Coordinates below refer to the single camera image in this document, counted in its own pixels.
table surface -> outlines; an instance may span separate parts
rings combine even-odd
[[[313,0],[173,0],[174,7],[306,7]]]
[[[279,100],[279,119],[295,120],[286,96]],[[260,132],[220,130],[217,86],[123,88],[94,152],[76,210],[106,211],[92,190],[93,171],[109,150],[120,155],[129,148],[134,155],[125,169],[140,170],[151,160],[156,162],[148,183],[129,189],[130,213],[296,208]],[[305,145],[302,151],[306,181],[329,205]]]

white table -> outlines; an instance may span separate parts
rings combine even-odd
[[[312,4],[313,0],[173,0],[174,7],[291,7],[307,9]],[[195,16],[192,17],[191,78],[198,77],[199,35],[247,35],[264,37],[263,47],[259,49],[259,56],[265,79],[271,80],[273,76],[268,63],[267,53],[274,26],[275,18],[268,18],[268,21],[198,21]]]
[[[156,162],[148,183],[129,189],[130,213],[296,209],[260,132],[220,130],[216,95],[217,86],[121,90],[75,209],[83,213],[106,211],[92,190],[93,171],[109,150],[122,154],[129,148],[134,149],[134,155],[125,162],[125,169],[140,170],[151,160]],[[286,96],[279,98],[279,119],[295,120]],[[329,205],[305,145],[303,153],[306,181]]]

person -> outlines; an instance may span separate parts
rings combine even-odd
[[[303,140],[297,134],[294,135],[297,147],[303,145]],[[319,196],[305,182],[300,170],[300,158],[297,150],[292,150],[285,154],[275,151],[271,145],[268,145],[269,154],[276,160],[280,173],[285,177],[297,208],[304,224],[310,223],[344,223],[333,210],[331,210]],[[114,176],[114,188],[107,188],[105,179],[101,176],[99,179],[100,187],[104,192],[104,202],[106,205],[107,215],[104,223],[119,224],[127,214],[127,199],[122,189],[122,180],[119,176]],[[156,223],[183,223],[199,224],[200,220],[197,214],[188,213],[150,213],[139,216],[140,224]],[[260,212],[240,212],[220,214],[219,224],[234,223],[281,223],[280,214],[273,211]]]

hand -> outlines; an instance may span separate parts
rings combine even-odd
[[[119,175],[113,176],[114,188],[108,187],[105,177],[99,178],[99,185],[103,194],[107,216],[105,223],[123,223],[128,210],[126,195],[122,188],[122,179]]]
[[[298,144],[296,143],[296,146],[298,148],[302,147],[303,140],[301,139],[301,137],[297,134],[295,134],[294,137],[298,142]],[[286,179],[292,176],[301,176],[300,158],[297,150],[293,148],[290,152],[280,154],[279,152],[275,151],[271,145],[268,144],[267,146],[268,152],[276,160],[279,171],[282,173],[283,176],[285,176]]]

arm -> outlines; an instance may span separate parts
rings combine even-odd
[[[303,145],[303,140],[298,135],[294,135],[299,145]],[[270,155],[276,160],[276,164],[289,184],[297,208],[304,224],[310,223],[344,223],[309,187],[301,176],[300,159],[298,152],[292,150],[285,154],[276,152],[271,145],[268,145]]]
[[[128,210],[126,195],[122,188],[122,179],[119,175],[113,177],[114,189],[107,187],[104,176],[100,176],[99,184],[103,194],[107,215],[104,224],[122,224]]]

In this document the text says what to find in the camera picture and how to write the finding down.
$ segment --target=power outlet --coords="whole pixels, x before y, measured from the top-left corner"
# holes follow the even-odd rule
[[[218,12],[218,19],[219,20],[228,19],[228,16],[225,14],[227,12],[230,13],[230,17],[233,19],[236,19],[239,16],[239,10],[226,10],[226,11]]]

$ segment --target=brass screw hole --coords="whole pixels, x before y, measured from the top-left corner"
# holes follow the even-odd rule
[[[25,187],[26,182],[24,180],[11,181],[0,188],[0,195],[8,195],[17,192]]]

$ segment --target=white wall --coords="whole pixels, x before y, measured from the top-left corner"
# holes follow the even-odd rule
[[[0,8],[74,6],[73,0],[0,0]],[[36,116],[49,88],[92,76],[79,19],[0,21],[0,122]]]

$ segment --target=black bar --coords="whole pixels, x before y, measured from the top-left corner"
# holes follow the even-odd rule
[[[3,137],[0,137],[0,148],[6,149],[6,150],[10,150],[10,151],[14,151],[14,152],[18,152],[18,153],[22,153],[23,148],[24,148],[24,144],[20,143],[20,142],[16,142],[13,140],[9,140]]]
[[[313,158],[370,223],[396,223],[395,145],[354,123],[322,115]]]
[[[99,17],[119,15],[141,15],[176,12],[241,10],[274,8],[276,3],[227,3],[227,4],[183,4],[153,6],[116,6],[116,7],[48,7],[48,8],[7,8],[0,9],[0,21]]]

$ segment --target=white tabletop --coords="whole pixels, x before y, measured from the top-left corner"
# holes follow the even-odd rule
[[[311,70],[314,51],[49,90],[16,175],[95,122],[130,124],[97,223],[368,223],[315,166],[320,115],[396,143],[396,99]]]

* Problem statement:
Scan the entries above and show each line that contains the word "coords".

* Solution to the problem:
$ segment --target=power outlet --coords="whole pixels, x before y, measured from the top-left corner"
$ segment --target=brass screw hole --coords="whole pixels, x before y, measured from the top-left corner"
$ segment --target=white wall --coords="whole pixels, x before y, measured from the top-left corner"
$ segment --target=black bar --coords="whole pixels, x before y, measured from the top-left corner"
$ segment --target=white tabletop --coords="whole pixels, x before y, measured from the top-left corner"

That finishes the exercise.